India's international trade grew from Rs. 1,214 crore in 1950-51 to Rs. 77,19,796 crore in 2020-21, with manufactured goods forming 67.8% of exports and fuel (petroleum, coal) accounting for 31.6% of imports in 2021-22. The chapter covers trade composition, direction, India's 12 major ports and 200 minor ports, and the role of air transport in overseas trade.

  • 1India's external trade grew from Rs. 1,214 crore (1950-51) to Rs. 77,19,796 crore (2020-21), yet India's share in total world trade volume is around one per cent.
  • 2Imports have consistently exceeded exports — the trade deficit widened to Rs. 14,25,753 crore in 2021-22.
  • 3Manufactured goods dominate exports at 67.8% in 2021-22; crude and petroleum products rose sharply to 16.4%, while agriculture and allied products fell to 11.9%.
  • 4Fuel (Coal, POL) is the largest import category at 31.6% in 2021-22; capital goods declined steadily to 10.1%; food and allied products fell to 4.4%.
  • 5Asia and ASEAN is the largest import source region, accounting for Rs. 29,18,577 crore of imports in 2021-22.
09

Geographical Perspective on Selected Issues and Problems

Chapter 9 of India: People and Economy examines five interconnected issues — water, air, land, and noise pollution; urban waste disposal; rural–urban migration; problems of slums; and land degradation — using a geographical lens grounded in Indian case studies.

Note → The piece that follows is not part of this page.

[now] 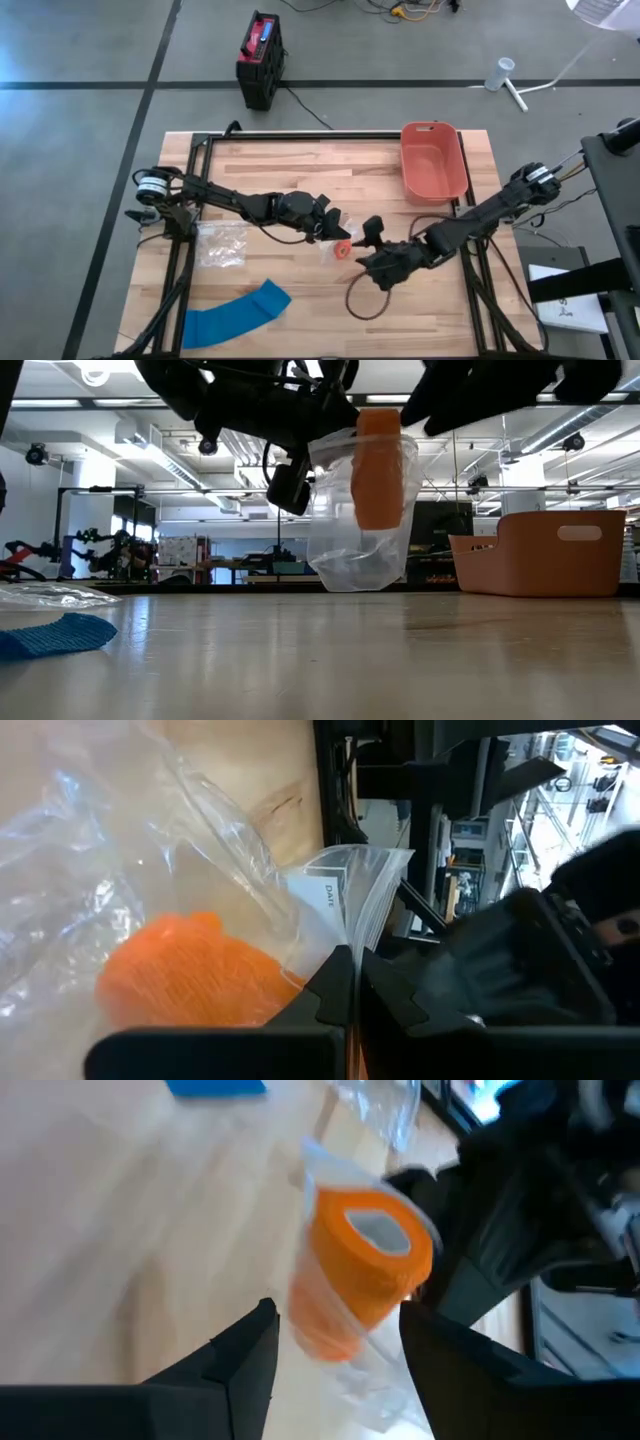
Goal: Roll bandage
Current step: Put the orange bandage into the transparent zip bag
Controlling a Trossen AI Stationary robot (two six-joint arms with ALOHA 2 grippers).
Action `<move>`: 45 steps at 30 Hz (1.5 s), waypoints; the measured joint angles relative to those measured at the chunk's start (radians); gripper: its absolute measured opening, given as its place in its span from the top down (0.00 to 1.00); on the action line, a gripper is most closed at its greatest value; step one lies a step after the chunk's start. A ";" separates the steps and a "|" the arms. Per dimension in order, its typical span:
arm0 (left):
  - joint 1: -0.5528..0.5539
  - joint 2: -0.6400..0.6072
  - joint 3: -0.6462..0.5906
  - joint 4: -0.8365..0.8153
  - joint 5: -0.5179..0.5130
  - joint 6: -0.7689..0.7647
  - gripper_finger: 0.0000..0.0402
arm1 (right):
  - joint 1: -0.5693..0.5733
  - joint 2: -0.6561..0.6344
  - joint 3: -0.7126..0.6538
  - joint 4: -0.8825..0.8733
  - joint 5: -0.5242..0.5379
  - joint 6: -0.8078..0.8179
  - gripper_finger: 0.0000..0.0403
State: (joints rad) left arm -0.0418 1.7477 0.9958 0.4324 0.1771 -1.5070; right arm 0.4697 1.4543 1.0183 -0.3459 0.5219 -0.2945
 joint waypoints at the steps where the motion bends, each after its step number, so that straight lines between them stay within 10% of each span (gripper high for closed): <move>1: -0.002 0.000 0.000 0.004 -0.006 0.005 1.00 | -0.011 0.010 0.000 0.000 0.001 -0.013 0.51; 10: -0.018 0.002 0.005 0.007 -0.030 0.027 1.00 | -0.075 0.092 0.000 0.007 -0.006 -0.036 0.59; 21: -0.027 0.002 0.006 0.080 -0.022 0.058 1.00 | -0.067 0.127 0.022 -0.065 0.041 -0.030 0.97; 29: -0.021 0.002 0.003 0.076 -0.012 0.111 1.00 | 0.007 0.054 0.214 -0.242 -0.356 0.058 0.99; 38: -0.031 -0.001 0.005 0.074 -0.009 0.182 1.00 | 0.027 -0.005 0.302 -0.292 -0.479 0.109 1.00; 43: -0.029 0.000 0.005 0.056 -0.059 0.214 1.00 | 0.014 -0.037 0.337 -0.445 -0.068 0.183 1.00; 45: -0.029 0.000 0.006 0.057 -0.062 0.228 1.00 | 0.004 -0.033 0.338 -0.430 -0.138 0.225 1.00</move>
State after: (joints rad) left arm -0.0712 1.7481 1.0016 0.4891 0.1148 -1.2795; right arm 0.4735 1.4209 1.3559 -0.7764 0.3834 -0.0697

  • 1Pollution is classified into four types — air, water, land, and noise — based on the medium through which pollutants are transported and diffused.
  • 2Industry is the most significant contributor to water pollution; major water-polluting industries are leather, pulp and paper, textiles, and chemicals.
  • 3About one-fourth of communicable diseases in India are water-borne (WHO); common water-borne diseases include diarrhoea, intestinal worms, and hepatitis.
  • 4The Namami Gange Programme aims to develop sewerage treatment systems, monitor industrial effluents, develop river fronts, carry out afforestation, and create Ganga Grams in Uttarakhand, UP, Bihar, Jharkhand, and West Bengal.
  • 5In metropolitan cities (Mumbai, Kolkata, Chennai, Bengaluru) about 90% of solid waste is collected; in most other cities, 30–50% is left uncollected, causing serious health hazards.